Inflammatory bowel diseases (IBD) are complex genetic disorders resulting from the interaction between genes and environmental factors.  Just a few of these predisposing factors have been characterized today.  From the genetic point of view, CARD15/NOD2 is the best known IBD susceptibility gene.  This gene plays a role in Crohn’s disease (CD) where it explains about 20% of the genetic predisposition to the disease.  It is thus expected that additional genes are involved in the susceptibility to IBD.  Some of them have been located throughout the genome, but they remain to be identified.  In order to find new IBD genes, we logically postulate that at least some of them have a functional relationship with CARD15/NOD2.

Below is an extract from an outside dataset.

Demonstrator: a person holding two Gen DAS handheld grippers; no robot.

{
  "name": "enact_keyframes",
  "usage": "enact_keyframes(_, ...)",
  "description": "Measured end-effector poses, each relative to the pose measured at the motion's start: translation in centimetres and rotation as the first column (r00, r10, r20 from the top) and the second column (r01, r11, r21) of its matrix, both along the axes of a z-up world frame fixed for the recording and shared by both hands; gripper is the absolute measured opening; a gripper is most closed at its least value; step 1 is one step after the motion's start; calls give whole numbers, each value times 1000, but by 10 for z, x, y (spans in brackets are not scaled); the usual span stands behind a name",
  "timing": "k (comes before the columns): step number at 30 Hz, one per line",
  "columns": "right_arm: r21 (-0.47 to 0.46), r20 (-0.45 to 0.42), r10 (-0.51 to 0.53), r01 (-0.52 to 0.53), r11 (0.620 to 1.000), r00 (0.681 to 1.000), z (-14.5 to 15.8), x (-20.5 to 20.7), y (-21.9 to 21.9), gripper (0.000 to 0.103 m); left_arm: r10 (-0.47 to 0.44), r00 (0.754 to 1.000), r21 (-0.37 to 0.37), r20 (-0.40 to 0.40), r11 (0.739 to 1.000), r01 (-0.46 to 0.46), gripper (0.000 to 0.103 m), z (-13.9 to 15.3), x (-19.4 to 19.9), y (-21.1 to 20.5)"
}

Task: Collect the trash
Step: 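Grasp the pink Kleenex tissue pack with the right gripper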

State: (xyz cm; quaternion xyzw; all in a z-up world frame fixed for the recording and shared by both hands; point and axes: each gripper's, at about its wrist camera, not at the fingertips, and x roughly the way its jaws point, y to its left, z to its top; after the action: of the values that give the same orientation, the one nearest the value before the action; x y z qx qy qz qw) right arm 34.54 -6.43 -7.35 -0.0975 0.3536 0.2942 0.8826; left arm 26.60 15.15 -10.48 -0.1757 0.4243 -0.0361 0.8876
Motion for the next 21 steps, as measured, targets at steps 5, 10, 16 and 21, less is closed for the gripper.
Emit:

The CARD15/NOD2 protein defines a specific pathway by which bacterial components are able to induce an inflammation in its host.  CARD15/NOD2 mutations associated with CD are characterized by a defect of this pathway:  bacteria are not able to induce a response by the innate immunity system.  Considering that IBD is characterized by a chronic inflammation, there is an apparent paradox that requires further studies.  However, little is known today on the CARD15/NOD2 pathway.  Therefore, defining the proteins that interact with CARD15/NOD2 in vivo will clearly represent a big step forward to shed light on CARD15/NOD2 function and IBD mechanism.

To answer these two questions, we have developed a yeast two hybrid (Y2H) procedure.  By employing this method, we have identified 14 new proteins interacting with CARD15/NOD2.  Our aim now is to further study their function in relation to CARD15/NOD2 and to test their coding genes as new candidate for IBD predisposition.

We will develop a combined approach including functional and genetic experiments.  The functional studies will help to define the effect of the newly identified protein on the normal and mutated CARD15/NOD2 proteins.  The genetic studies will take advantage of an already recruited cohort of more than 1000 European families.  Altogether these studies will test the hypothesis that at least some of the genes coding for the CARD15/NOD2 interacting proteins are involved in the genetic predisposition to IBD.

This work will thus help to improve our understanding of the genetic predisposition to IBD and disease mechanisms.  It will contribute to both diagnostic and therapeutic development in IBD.